Hu and colleagues reported on 2,655 adults who had CABG at seven cardiac surgery centers in China. Participants were randomly selected to have their veins harvested using either the conventional (1,313 adults) or the no-touch technique (1,325 adults). Average age in both groups was about 61 years, and 78% of both groups were men. The participants were followed via clinic visits and CT scanning at 3 months and 12 months post-surgery.

In the first year after coronary artery bypass surgery, the researchers found:

-- In CT scans of the coronary arteries after 3 months, 2.8% of the grafts had become blocked in the no-touch group, compared with 4.8% of the conventional-harvesting group;
-- In CT scans taken after 12 months, 3.7% of the grafts had become blocked in the no-touch group, compared with 6.5% of the conventional-harvesting group;
-- By 12 months, angina (heart-related chest pain) had recurred in 2.3% of the participants in the no-touch group, compared with 4.1% of the conventional harvesting group; and
-- There was no difference between groups in the occurrence of heart attack, stroke, cardiovascular death or the need for an additional procedure to restore blood flow through a blocked coronary artery.

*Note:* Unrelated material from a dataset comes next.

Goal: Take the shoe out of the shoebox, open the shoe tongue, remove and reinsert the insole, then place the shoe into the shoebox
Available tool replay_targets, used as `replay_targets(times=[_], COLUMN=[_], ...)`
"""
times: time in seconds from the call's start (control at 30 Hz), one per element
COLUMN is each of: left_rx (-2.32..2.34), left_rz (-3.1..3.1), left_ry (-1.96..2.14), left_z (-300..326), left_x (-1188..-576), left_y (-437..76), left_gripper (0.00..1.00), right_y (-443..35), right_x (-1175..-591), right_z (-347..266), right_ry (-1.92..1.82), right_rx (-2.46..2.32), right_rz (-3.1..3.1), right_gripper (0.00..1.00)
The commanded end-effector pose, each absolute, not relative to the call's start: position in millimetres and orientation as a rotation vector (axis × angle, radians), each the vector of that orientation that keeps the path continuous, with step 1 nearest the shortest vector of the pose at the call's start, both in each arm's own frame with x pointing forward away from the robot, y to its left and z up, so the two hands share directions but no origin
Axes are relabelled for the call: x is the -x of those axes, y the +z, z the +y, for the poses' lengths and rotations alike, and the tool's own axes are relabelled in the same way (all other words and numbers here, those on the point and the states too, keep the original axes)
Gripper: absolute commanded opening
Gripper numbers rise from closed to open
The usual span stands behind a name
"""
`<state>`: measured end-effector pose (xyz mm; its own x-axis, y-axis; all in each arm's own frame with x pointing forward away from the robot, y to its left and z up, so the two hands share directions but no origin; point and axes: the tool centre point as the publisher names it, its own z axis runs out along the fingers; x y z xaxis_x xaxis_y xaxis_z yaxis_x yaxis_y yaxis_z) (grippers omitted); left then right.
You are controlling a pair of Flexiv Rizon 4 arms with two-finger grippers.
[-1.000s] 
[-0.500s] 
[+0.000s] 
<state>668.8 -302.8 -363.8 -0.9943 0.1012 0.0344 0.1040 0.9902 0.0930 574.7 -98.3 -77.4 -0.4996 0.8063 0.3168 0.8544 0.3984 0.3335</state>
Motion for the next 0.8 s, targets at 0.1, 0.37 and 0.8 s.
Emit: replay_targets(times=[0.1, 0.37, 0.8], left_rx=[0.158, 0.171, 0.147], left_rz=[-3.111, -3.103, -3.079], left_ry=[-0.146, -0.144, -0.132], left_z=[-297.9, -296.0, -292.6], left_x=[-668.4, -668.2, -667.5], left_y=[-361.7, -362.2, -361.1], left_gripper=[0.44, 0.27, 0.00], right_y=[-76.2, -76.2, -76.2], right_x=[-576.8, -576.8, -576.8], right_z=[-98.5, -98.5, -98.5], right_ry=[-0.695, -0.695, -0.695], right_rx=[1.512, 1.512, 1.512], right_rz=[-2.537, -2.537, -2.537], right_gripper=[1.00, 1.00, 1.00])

“We found that the occlusion (blockage) rate in the no-touch treatment group was surprisingly low. The rate was even comparable to grafts from the radial artery and gastroepiploic artery. We were also surprised to see that significantly fewer participants in the no-touch group suffered from recurrent angina, which had not been reported elsewhere. This finding implies the clinical benefit that no-touch brings to our patients by reducing vein graft occlusion and hence, improving their quality of life,” said researcher.

Because the no-touch technique requires extra tissue surrounding the vein to be removed, there have been concerns that the technique could lead to wound complications such as infection. This study found there were more wound complications in the no-touch group: 10.3% of participants required surgical treatment to treat a leg wound within three months of bypass surgery, compared with 4.3% of those in the conventional-harvesting group.